Data segment Start Marker

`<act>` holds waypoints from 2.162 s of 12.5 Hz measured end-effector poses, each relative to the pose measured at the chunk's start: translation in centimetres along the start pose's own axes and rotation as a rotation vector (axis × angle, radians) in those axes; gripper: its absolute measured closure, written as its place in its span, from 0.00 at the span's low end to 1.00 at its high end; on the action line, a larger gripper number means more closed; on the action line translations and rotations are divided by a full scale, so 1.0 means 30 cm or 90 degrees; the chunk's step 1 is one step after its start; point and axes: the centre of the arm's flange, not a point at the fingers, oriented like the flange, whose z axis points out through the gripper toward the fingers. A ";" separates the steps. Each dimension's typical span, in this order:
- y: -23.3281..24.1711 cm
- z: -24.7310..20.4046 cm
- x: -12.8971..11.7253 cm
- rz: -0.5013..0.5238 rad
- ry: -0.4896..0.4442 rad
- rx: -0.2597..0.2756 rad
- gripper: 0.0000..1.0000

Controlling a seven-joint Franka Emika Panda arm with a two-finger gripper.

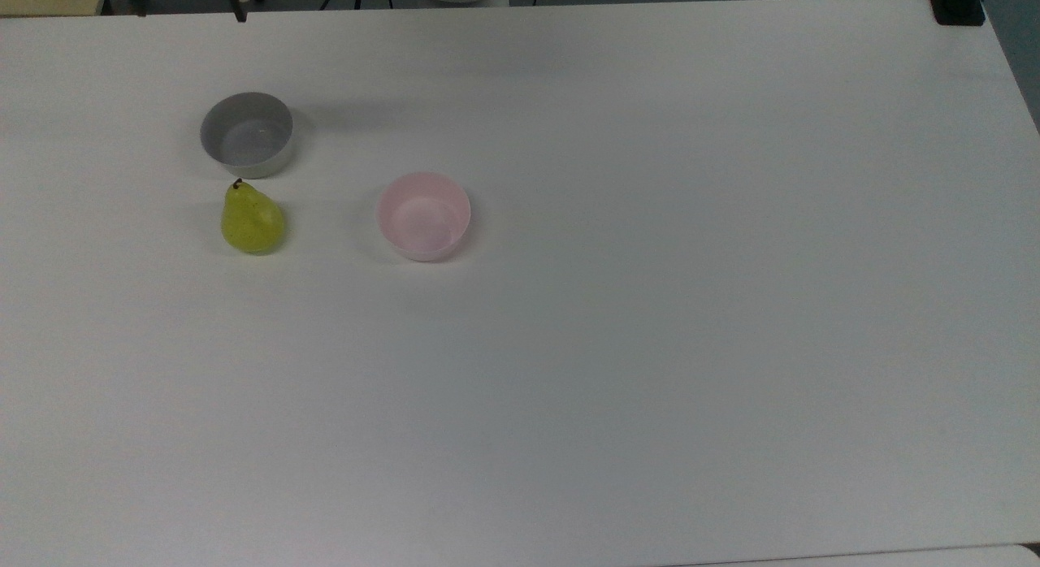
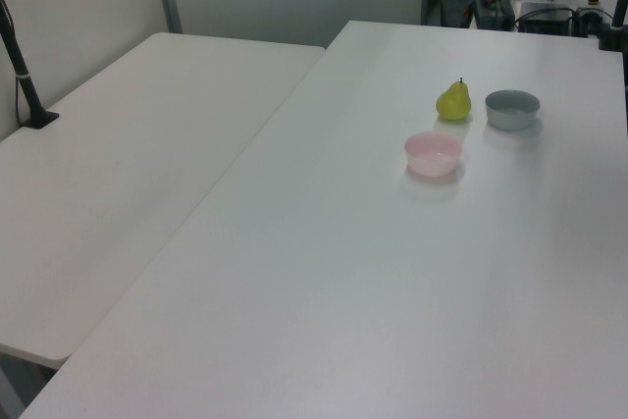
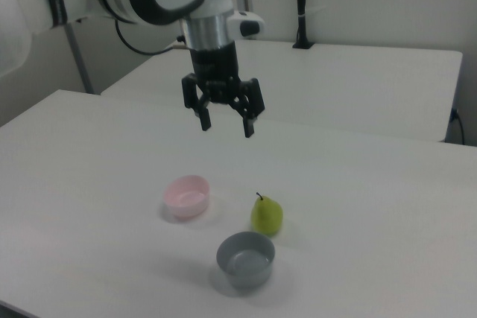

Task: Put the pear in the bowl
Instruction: 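Move the open gripper down over the yellow-green pear, then close the gripper around the pear's body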

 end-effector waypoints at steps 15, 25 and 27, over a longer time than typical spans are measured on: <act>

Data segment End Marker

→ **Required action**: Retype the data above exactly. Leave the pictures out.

→ **Problem solution**:
`<act>` holds waypoints from 2.162 s of 12.5 Hz measured end-effector poses, each relative to the pose measured at the chunk's start: translation in centimetres along the start pose's own axes and rotation as a rotation vector (axis × angle, radians) in those axes; gripper: its absolute measured closure, written as its place in its span, from 0.00 at the span's low end to 1.00 at its high end; on the action line, a larger gripper number means more closed; on the action line translations and rotations are divided by a full scale, so 1.0 means 30 cm or 90 degrees; the chunk's step 1 is one step after its start; point and axes: the centre of the arm's flange, not a point at the fingers, oriented like the flange, whose z axis points out through the gripper toward the fingers. A ";" separates the steps. Each dimension's typical span, in this order:
- y: -23.3281..24.1711 cm
- z: -24.7310..20.4046 cm
- x: -12.8971..11.7253 cm
- rz: -0.5013..0.5238 rad
- ry: -0.4896..0.4442 rad
- rx: -0.2597..0.2756 rad
- gripper: 0.0000..1.0000

Controlling a seven-joint Franka Emika Panda arm with a two-finger gripper.


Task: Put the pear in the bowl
Instruction: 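Move the open gripper down over the yellow-green pear, then close the gripper around the pear's body
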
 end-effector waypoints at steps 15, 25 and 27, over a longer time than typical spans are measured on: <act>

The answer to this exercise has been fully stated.